Change Waka and His Man Sawa Boy. [Théâtre]. Yaoundé, Éditions CLE, 2001, 65 p.
Reviewed by Pierre FANDIO
Bate Besong n’est pas à proprement parler un inconnu de l’émergente littérature camerounaise d’expression anglaise. En effet, il est auteur d’un ensemble de poèmes et de pièces de théâtre. Si sa poésie reste confinée dans quelques journaux et revues, son théâtre se décline en des textes disponibles en librairie tandis que certaines de ses pièces ont connu un certain succès en représentation. Ses publications comprennent ainsi, entre autres, Beasts of no Nation (1991), Requiem for the last Kaiser (1991), The Banquet (1994), Just above Cameroon (1998), etc.
Mais sans doute parce que tous ces textes sont publiés à compte d’auteur, leur diffusion reste extrêmement limitée tandis qu’une certaine suspicion pèse sur leur qualité esthétique, bien que le ANA Literature Drama Prize ait consacré l’auteur en 1992. De plus, le fait que l’auteur prenne la plume dans le contexte d’une littérature camerounaise d’expression anglaise à la recherche de ses marques n’est pas un moindre handicap.

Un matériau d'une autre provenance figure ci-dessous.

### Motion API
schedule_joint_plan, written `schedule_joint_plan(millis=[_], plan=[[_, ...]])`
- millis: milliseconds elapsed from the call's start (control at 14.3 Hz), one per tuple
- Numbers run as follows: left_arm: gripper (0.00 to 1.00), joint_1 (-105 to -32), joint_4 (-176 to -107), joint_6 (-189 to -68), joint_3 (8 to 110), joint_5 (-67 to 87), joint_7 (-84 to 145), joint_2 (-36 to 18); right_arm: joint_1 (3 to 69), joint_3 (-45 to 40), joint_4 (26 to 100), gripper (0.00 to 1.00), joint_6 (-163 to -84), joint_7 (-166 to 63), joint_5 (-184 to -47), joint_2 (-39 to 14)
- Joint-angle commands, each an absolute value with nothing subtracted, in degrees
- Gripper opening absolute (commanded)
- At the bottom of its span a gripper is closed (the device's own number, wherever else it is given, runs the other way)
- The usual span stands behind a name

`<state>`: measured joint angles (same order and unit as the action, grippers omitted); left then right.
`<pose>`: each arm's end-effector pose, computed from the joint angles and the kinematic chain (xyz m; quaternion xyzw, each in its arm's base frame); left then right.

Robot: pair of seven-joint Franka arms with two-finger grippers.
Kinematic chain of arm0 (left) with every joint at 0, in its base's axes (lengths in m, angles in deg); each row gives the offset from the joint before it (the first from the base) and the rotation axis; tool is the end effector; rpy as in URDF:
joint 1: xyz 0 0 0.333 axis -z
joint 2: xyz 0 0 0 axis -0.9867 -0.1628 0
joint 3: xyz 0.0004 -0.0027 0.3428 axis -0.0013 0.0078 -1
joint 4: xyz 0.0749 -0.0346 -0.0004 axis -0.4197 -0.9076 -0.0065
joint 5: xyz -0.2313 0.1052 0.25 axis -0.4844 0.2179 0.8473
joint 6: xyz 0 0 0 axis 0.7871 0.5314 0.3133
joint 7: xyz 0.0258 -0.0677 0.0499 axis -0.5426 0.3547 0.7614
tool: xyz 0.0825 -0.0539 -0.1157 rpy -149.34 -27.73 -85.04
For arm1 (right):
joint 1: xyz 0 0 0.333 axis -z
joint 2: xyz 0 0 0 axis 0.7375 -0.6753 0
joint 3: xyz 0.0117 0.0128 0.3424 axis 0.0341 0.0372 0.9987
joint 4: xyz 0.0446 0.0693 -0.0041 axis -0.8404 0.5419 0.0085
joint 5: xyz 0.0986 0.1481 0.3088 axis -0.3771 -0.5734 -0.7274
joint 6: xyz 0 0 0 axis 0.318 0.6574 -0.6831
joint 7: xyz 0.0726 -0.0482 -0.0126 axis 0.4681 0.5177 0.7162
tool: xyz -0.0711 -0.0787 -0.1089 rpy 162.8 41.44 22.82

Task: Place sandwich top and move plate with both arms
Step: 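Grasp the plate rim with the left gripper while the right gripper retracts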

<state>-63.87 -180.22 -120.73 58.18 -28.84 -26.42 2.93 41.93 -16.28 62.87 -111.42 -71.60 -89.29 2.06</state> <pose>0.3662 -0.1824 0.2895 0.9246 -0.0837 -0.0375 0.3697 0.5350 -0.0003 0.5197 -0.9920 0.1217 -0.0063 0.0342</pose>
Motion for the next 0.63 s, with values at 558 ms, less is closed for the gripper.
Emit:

Change Waka and His Man Sawa Boy est constitué de deux tableaux d’inégales longueurs comprenant chacun un titre : « The boy is goo-oo-ood ! » (43 p.) et « Apostasy (when Gknockor Gknockor smiles, be extra careful » (14 p.). La pièce met en scène un simulacre de consultations électorales. Dans l’Epeng Ebho, comme dans de nombreuses « démocraties » africaines des années 90, les résultats des élections sont connus avant la date du vote. Tout est ici mis en œuvre pour que l’alternance annoncée par Son Excellence Impériale Gknockor Gknockor demeure à jamais une promesse. En un mot, Bate Besong « relit » ce que Tchicaya U Tam’Si appela les « farces sinistres » qui constituent la vie politique des « démocraties tropicales ». Ce qui confère un air de « déjà vu » ou de «déjà entendu » à l’action. Le mélange de code linguistique et l’onomastique confortent d’ailleurs cette impression en inscrivant la pièce dans le vécu immédiat des compatriotes du dramaturge. Point n’est ainsi besoin d’être un spécialiste de l’histoire du Cameroun par exemple pour savoir à quels référents historiques renvoient les agents de l’histoire tels que Andze (manipulator, election rigger » (p. 64), Maigari Yerima Tree « inconcistent politician, confusionist (p. 65), Essingan (p. 65), etc. De même, que « Sous-préfets », « Monsieur le Comminsaire » et d’autres titres ou fonctions administratives ou politiques soient présents dans le corps de la pièce en français, exprime chez Bate Besong, comme chez tant d’autres écrivains camerounais d’expression anglaise, le malaise qui imprègne la gestion du double héritage culturel anglais et français en post-colonie camerounaise. En outre, dans la première partie, quelques dialogues sont atones, des tirades parfois trop longues (p. 22-25), alors que les répliques, elles, sont plutôt peu nombreuses. Ce qui diminue l’épaisseur dramatique.
Toutefois, la pièce est assez bien construite dans l’ensemble. Une étude anthroponymique et toponymique serait d’un grand intérêt. Ainsi, si l’action des personnages comme Andze et Maigari semble cadrer avec leurs référents historiques, il est intéressant de constater que Sesekou (Mobutu Sese (so)ko ?) par exemple, se détache nettement de l’homme politique de triste mémoire ; tandis que certaines étiquettes nominales sont plus fortement motivées encore. Pour se limiter à quelques cas seulement, le nom du personnage « Change » signifie « changement » ou « changer », alors que « Nobody », lui, veut dire « personne ». Nom, « Sawa » désigne un(e) ressortissant(e) de la côte alors que, adjectif en pidjin-english (parlé au Cameroun), il signifie « corrompu » ou « faisandé »… Sur le plan thématique, la dernière pièce de Bate Besong, sans doute mieux que les autres, se situe au-delà de la traditionnelle opposition manichéenne et simpliste francophone vs anglophone que l’on retrouve dans nombre de discours littéraires anglophones camerounais. Change Waka and His Man Sawa Boy pose en réalité et avec une certaine lucidité le problème d’un ensemble de communautés africaines érigées sans doute trop vite en État et qui, un demi-siècle après, sont toujours en quête d’une nation et d’une identité introuvables. Ce premier texte publié chez un éditeur institué, en dépit de nombreux errements typographiques imputables à CLE (« frére » au lieu de « frère » ; « bién » pour « bien », « couvré-feu » pour « couvre-feu », etc.), devrait sans doute rendre justice à ce dramaturge qui ne manque pas nécessairement de talent.